> **Prompt**
Say how many of the lines below include the word "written". Only the number should be given.

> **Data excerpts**
Content starts

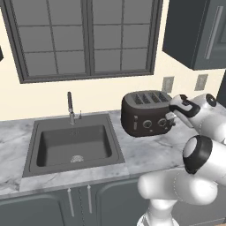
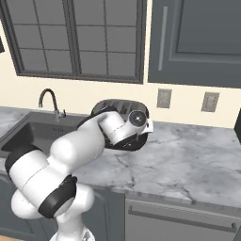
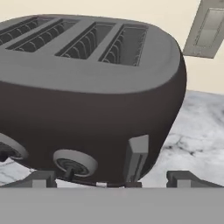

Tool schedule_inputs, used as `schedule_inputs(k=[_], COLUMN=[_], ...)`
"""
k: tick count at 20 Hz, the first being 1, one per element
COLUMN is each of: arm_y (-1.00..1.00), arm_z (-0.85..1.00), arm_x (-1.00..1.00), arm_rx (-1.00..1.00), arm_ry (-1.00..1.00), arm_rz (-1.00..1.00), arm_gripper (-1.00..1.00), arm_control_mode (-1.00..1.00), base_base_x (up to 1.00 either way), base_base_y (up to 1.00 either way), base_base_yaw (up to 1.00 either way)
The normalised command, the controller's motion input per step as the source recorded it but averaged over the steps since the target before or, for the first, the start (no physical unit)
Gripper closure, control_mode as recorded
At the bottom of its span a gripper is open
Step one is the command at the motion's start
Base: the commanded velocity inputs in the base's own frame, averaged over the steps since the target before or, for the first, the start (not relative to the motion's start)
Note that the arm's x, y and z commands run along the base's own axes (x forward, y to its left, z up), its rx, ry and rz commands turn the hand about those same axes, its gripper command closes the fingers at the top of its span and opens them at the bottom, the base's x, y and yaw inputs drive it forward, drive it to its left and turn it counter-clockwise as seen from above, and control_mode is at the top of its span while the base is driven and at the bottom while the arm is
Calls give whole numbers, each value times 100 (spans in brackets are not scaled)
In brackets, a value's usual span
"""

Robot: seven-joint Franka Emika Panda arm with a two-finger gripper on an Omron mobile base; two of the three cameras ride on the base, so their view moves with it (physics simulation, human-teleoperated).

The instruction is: Start the toaster. Once the lever pops up, take the bread to the plate on the dining counter.

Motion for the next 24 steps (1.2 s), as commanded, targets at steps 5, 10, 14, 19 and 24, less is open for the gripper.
schedule_inputs(k=[5, 10, 14, 19, 24], arm_y=[0, 0, 0, 8, 19], arm_z=[41, 40, 34, 23, 25], arm_x=[0, -4, -6, 0, 0], arm_rx=[0, 0, 0, 0, 0], arm_ry=[-15, -13, -8, -3, -1], arm_rz=[0, 0, 0, -2, -5], arm_gripper=[-100, -100, -100, -100, -100], arm_control_mode=[-100, -100, -100, -100, -100], base_base_x=[0, 0, 0, 0, 0], base_base_y=[0, 0, 0, 0, 0], base_base_yaw=[0, 0, 0, 0, 0])
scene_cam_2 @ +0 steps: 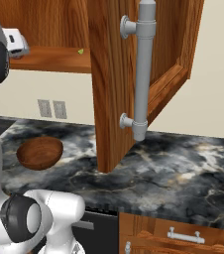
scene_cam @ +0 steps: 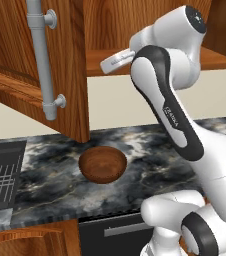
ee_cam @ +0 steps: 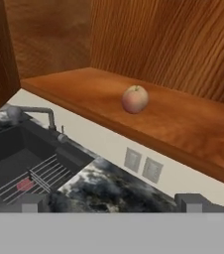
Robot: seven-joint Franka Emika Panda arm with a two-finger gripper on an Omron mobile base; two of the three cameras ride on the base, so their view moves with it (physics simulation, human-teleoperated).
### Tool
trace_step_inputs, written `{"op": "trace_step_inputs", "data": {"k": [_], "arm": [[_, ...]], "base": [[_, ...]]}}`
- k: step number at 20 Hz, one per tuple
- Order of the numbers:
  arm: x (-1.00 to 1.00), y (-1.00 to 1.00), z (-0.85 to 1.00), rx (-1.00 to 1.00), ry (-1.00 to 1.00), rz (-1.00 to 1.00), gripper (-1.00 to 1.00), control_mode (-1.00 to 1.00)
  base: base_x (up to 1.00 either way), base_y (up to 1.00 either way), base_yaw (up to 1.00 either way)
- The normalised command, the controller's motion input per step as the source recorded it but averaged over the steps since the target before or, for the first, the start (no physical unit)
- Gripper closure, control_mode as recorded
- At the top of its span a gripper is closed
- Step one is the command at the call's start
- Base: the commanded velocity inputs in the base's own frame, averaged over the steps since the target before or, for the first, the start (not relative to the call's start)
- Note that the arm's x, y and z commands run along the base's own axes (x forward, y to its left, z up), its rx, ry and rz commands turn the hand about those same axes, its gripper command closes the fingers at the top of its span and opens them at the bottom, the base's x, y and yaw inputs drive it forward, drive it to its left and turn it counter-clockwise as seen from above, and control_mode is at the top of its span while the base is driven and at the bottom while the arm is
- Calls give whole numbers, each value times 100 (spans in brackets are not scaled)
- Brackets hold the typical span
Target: Open the cabinet. Pick the peach and orange from the cabinet and place them into the bowl. Then close the cabinet.
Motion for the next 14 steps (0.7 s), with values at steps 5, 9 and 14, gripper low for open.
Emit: {"op": "trace_step_inputs", "data": {"k": [5,9,14], "arm": [[15,2,-3,-7,-2,0,-100,-100],[13,8,-8,-2,-1,0,-100,-100],[8,3,-1,0,0,0,-100,-100]], "base": [[0,0,0],[0,0,0],[0,0,0]]}}
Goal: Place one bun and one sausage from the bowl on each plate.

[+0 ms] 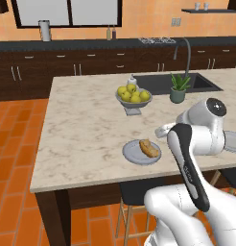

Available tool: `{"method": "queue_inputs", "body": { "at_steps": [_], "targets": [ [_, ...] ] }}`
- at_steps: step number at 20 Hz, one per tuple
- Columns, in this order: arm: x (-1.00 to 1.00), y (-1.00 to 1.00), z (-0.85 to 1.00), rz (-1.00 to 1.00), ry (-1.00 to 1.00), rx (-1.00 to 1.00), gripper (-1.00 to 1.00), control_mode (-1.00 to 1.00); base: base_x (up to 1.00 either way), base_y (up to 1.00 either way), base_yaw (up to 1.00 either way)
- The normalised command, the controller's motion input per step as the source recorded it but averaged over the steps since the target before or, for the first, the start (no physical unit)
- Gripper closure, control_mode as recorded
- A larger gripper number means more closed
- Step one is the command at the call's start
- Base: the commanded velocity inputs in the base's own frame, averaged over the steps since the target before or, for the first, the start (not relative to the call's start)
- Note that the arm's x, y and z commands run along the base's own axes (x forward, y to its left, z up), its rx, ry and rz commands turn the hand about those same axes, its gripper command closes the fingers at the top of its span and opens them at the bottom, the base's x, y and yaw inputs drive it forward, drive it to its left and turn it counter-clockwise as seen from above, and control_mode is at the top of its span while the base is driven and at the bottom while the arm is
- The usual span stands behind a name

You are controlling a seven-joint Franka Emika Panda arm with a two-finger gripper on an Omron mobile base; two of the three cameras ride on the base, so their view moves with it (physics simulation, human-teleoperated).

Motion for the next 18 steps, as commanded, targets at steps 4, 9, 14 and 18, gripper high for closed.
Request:
{"method": "queue_inputs", "body": {
  "at_steps": [4, 9, 14, 18],
  "targets": [
    [-0.61, 0.00, 0.91, 0.19, 0.06, -0.01, -1.00, -1.00, 0.00, 0.00, 0.00],
    [0.00, 0.00, 0.00, 0.00, 0.03, 0.00, -1.00, -1.00, 0.00, 0.00, 0.00],
    [0.00, 0.00, 0.00, 0.00, 0.00, 0.00, -1.00, 1.00, -0.31, -0.19, -0.01],
    [0.00, 0.00, 0.00, 0.00, 0.00, 0.00, -1.00, 1.00, -0.49, -1.00, -0.08]
  ]
}}
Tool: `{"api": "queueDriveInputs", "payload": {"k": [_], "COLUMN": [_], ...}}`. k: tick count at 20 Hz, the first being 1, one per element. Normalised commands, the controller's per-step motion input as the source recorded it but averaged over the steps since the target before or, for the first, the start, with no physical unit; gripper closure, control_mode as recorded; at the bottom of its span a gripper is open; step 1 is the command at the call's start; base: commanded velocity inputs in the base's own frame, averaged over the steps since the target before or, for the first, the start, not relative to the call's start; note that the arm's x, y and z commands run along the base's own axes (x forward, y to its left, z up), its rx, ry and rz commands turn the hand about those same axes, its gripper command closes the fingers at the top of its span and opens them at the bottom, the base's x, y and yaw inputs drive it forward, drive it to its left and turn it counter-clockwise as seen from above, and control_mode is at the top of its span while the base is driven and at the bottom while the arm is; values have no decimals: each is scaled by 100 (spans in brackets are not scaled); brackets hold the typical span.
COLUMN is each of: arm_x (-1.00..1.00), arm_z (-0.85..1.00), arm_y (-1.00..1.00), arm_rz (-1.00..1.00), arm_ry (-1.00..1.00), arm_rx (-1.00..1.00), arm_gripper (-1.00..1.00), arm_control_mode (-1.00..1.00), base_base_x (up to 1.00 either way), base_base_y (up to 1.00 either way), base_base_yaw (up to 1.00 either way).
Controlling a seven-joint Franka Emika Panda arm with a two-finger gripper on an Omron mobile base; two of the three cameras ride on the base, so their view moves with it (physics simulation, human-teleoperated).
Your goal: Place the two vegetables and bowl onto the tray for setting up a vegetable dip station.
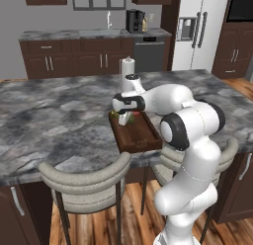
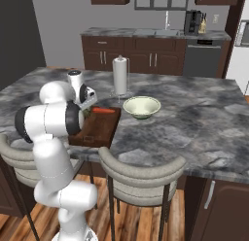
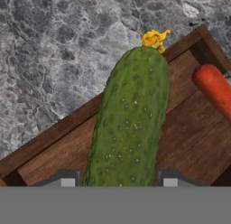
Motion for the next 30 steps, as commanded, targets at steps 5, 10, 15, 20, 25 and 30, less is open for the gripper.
{"api": "queueDriveInputs", "payload": {"k": [5, 10, 15, 20, 25, 30], "arm_x": [7, 6, 9, 22, 10, 11], "arm_z": [0, 0, 0, -4, -7, -6], "arm_y": [-43, -35, -27, -26, -31, -20], "arm_rz": [15, 17, 15, 14, 16, 15], "arm_ry": [0, -2, -2, -5, -5, -4], "arm_rx": [0, 0, 0, 0, 0, 0], "arm_gripper": [100, 100, 100, 100, 100, 100], "arm_control_mode": [-100, -100, -100, -100, -100, -100], "base_base_x": [0, 0, 0, 0, 0, 0], "base_base_y": [0, 0, 0, 0, 0, 0], "base_base_yaw": [0, 0, 0, 0, 0, 0]}}
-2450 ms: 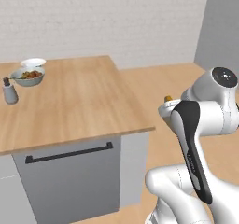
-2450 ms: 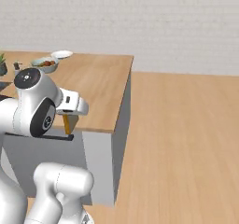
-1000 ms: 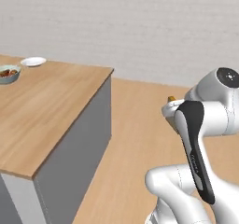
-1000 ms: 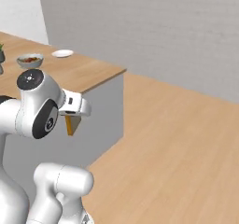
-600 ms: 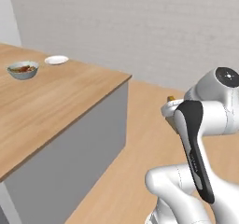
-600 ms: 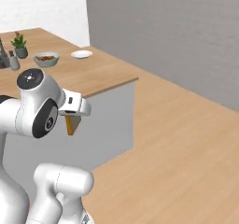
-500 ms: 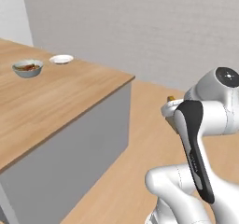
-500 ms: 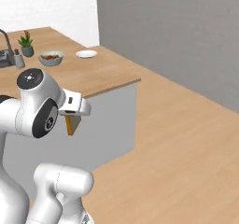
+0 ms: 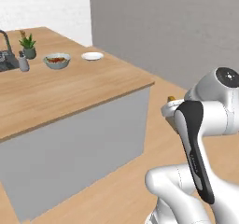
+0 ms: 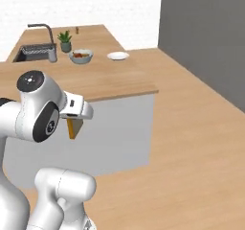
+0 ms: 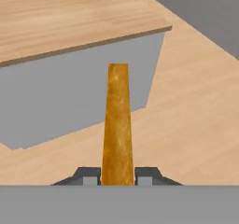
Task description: Start the toaster. Once the lever pops up, take the bread to the plate on the dining counter.
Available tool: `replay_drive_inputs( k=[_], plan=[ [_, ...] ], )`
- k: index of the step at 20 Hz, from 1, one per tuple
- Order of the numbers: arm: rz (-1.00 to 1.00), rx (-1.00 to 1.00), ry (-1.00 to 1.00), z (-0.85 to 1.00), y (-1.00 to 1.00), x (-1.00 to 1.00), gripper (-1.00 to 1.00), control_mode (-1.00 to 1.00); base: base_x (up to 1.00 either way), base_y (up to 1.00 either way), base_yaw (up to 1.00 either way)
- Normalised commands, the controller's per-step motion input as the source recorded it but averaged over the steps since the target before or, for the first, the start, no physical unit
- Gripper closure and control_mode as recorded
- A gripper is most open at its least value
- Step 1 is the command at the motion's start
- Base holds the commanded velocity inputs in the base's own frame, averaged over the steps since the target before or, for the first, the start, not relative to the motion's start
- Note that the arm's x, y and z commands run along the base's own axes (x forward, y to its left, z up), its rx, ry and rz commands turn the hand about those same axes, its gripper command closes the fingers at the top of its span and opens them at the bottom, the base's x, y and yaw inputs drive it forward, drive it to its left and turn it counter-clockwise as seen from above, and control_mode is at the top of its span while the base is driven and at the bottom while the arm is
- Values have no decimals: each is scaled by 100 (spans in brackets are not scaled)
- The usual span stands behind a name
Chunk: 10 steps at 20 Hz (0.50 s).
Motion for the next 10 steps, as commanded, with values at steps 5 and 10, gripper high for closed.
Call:
replay_drive_inputs(
  k=[5, 10],
  plan=[
    [0, 0, 0, 0, 0, 0, 100, 100, 8, -100, 48],
    [0, 0, 0, 0, 0, 0, 100, 100, 33, -100, 47]
  ],
)
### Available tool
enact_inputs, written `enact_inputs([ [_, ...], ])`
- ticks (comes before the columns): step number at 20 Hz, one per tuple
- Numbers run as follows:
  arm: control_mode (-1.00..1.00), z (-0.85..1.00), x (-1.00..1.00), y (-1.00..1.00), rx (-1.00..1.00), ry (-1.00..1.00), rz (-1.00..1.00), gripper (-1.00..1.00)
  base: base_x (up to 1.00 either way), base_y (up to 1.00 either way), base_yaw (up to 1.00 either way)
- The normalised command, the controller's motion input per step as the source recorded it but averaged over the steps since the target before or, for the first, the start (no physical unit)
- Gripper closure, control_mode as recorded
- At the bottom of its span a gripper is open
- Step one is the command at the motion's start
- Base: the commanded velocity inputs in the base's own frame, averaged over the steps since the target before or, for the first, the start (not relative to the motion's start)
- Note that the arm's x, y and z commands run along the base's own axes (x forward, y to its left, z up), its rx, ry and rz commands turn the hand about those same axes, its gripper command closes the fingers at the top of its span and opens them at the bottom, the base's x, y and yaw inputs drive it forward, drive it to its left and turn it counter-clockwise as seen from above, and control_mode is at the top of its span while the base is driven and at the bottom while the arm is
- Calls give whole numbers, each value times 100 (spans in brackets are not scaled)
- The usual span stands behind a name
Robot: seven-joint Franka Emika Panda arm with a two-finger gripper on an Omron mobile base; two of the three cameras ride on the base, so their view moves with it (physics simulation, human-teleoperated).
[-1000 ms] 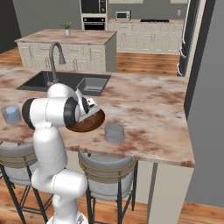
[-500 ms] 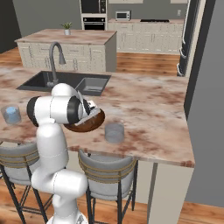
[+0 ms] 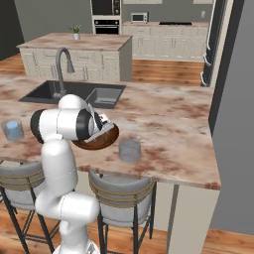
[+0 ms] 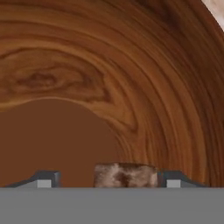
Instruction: There are four ice cubes in the ice bowl. Place two ice cubes in each glass of water.
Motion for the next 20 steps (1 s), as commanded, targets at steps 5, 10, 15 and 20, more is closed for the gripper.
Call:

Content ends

> **Response to the exercise**
2